■ **What you have to do**: In which lines of the data does the string "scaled" appear? Copy every one.

■ **Supplied material**:
◆ ◆ ◆

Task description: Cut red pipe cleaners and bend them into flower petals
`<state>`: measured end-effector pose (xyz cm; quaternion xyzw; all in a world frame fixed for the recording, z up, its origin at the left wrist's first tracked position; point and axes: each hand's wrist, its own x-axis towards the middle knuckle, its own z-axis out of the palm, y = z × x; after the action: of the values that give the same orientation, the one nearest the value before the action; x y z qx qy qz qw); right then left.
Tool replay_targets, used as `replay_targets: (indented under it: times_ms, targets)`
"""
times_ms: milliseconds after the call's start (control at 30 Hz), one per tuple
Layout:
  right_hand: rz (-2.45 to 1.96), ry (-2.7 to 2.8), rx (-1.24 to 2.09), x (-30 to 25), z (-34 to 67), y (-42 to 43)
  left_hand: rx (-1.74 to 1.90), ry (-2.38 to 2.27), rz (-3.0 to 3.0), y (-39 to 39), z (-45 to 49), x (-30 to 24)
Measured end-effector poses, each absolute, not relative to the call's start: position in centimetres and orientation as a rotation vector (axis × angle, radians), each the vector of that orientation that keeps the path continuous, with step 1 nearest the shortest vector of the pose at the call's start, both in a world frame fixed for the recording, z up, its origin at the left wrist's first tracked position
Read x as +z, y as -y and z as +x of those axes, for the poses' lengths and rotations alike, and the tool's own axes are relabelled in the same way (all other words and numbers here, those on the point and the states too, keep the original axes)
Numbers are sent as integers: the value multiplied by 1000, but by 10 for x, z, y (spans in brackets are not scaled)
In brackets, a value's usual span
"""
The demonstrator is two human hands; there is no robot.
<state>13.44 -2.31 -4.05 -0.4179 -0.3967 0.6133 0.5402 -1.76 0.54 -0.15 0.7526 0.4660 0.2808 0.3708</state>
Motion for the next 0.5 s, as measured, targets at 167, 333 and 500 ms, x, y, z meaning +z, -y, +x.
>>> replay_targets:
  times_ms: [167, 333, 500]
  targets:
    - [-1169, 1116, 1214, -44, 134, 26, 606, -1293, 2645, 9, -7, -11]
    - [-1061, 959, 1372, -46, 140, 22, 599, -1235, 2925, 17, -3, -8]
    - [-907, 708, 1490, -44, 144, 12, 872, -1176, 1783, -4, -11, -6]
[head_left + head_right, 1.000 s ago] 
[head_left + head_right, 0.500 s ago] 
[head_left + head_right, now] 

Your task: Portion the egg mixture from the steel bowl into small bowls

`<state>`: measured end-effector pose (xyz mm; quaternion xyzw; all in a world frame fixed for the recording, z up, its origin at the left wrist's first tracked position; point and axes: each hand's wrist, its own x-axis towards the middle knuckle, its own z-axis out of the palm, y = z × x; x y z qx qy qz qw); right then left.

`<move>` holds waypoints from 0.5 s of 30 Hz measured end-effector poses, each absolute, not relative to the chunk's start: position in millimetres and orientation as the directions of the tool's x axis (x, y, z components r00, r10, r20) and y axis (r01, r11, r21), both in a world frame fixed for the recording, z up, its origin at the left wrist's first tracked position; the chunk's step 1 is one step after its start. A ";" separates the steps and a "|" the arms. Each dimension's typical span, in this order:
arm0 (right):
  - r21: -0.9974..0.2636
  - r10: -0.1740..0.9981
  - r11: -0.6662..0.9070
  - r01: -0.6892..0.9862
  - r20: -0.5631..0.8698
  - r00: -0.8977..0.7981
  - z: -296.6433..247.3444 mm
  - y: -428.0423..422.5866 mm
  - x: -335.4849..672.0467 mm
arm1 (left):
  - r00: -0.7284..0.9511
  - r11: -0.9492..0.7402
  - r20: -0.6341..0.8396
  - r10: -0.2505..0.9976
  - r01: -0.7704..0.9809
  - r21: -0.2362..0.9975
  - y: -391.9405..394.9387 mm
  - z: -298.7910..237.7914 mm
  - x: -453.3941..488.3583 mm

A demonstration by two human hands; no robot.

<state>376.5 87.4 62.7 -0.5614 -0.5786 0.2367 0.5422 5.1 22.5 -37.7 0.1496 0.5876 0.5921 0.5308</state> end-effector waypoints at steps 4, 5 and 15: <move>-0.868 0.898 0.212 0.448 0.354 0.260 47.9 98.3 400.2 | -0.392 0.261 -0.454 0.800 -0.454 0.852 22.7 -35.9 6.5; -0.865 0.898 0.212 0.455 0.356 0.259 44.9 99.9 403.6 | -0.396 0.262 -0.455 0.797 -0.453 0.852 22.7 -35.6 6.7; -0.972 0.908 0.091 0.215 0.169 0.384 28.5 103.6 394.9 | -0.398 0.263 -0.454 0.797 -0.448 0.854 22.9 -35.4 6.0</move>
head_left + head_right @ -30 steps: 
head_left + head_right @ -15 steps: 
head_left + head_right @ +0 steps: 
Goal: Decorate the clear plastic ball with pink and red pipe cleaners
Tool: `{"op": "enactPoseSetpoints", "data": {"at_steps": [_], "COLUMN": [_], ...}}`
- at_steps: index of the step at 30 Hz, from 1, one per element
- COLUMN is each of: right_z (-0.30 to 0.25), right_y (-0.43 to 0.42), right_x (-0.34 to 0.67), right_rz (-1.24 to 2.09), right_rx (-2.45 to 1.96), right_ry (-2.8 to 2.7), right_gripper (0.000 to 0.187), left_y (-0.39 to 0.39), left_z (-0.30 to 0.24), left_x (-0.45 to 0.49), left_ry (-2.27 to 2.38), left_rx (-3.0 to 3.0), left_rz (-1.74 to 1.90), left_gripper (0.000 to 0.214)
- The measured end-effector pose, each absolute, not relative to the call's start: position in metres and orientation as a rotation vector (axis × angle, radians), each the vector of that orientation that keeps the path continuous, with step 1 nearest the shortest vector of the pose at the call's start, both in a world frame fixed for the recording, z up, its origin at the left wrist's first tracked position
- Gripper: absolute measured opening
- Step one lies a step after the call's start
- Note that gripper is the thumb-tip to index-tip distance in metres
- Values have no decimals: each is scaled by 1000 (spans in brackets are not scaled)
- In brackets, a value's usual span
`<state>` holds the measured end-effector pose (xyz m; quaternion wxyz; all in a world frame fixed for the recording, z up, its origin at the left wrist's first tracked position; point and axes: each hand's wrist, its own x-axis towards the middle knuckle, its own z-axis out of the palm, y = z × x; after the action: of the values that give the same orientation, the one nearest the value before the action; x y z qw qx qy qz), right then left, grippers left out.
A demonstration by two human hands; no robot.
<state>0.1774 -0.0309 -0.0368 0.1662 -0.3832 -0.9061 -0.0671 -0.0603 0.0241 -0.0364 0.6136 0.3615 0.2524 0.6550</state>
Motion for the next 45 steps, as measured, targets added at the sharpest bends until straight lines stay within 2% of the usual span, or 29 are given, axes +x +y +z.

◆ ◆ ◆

■ **Reply**:
Numbers are sent as integers: the value multiplied by 1000, but by 10 for x, z, y (spans in brackets are not scaled)
- Values have no decimals: each is scaled by 1000 (spans in brackets are not scaled)

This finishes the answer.